» **Work item**
Return the entire listing, character for character.

######

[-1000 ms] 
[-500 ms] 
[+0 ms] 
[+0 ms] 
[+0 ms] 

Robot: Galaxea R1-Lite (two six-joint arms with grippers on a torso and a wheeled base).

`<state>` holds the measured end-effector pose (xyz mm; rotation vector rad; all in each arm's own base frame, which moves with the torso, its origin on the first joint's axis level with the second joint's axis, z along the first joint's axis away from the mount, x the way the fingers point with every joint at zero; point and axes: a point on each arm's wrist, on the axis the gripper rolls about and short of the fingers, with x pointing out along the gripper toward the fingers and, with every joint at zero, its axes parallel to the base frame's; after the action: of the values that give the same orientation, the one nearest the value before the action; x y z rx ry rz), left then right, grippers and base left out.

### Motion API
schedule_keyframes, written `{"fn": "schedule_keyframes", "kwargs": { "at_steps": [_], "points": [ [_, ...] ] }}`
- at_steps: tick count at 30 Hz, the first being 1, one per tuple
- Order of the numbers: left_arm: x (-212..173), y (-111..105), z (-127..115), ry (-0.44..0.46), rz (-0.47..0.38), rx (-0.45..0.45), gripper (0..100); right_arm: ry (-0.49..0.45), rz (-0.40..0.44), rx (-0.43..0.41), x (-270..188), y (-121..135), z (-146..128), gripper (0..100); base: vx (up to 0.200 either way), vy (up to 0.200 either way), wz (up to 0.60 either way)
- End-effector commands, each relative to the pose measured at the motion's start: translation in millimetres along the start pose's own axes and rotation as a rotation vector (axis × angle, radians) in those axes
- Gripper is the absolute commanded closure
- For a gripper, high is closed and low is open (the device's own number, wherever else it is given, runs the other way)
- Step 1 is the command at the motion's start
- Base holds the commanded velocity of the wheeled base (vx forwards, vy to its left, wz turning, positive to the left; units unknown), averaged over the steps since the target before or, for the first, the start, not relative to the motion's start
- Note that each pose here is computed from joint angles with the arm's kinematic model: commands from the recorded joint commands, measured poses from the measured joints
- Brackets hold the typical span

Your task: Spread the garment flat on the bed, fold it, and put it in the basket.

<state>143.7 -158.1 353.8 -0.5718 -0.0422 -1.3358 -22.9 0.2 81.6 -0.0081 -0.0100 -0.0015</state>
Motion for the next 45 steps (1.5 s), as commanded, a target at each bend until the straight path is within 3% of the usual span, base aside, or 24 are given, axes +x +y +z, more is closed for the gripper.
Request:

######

» **Reply**
[-1000 ms] 
[-500 ms] 
[+0 ms] 
[+0 ms] 
[+0 ms] 

Robot: Galaxea R1-Lite (two six-joint arms with grippers on a torso and a wheeled base).

`<state>` holds the measured end-effector pose (xyz mm; rotation vector rad; all in each arm's own base frame, which moves with the torso, its origin on the first joint's axis level with the second joint's axis, z along the first joint's axis away from the mount, x the way the fingers point with every joint at zero; point and axes: a point on each arm's wrist, on the axis the gripper rolls about and short of the fingers, with x pointing out along the gripper toward the fingers and, with every joint at zero, its axes parallel to the base frame's; after the action: of the values that give the same orientation, the one nearest the value before the action; x y z rx ry rz), left then right, grippers and base left out.

### Motion API
schedule_keyframes, written `{"fn": "schedule_keyframes", "kwargs": { "at_steps": [_], "points": [ [_, ...] ] }}`
- at_steps: tick count at 30 Hz, the first being 1, one per tuple
- Order of the numbers: left_arm: x (-212..173), y (-111..105), z (-127..115), ry (-0.44..0.46), rz (-0.47..0.38), rx (-0.45..0.45), gripper (0..100); right_arm: ry (-0.49..0.45), rz (-0.40..0.44), rx (-0.43..0.41), x (-270..188), y (-121..135), z (-146..128), gripper (0..100); base: vx (up to 0.200 either way), vy (up to 0.200 either way), wz (up to 0.60 either way)
- End-effector commands, each relative to the pose measured at the motion's start: translation in millimetres along the start pose's own axes and rotation as a rotation vector (axis × angle, radians) in those axes
- Gripper is the absolute commanded closure
- For a gripper, high is closed and low is open (the device's own number, wherever else it is given, runs the other way)
- Step 1 is the command at the motion's start
- Base holds the commanded velocity of the wheeled base (vx forwards, vy to its left, wz turning, positive to the left; units unknown), averaged over the steps since the target before or, for the first, the start, not relative to the motion's start
- Note that each pose here is computed from joint angles with the arm's kinematic model: commands from the recorded joint commands, measured poses from the measured joints
- Brackets hold the typical span

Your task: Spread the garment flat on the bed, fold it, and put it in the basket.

<state>143.7 -158.1 353.8 -0.5718 -0.0422 -1.3358 -22.9 0.2 81.6 -0.0081 -0.0100 -0.0015</state>
Motion for the next 45 steps (1.5 s), as commanded, a target at each bend until the straight path is within 3% of the usual span, base aside, or 24 are given, axes +x +y +z, more is closed for the gripper.
Request:

Here is where the answer stops.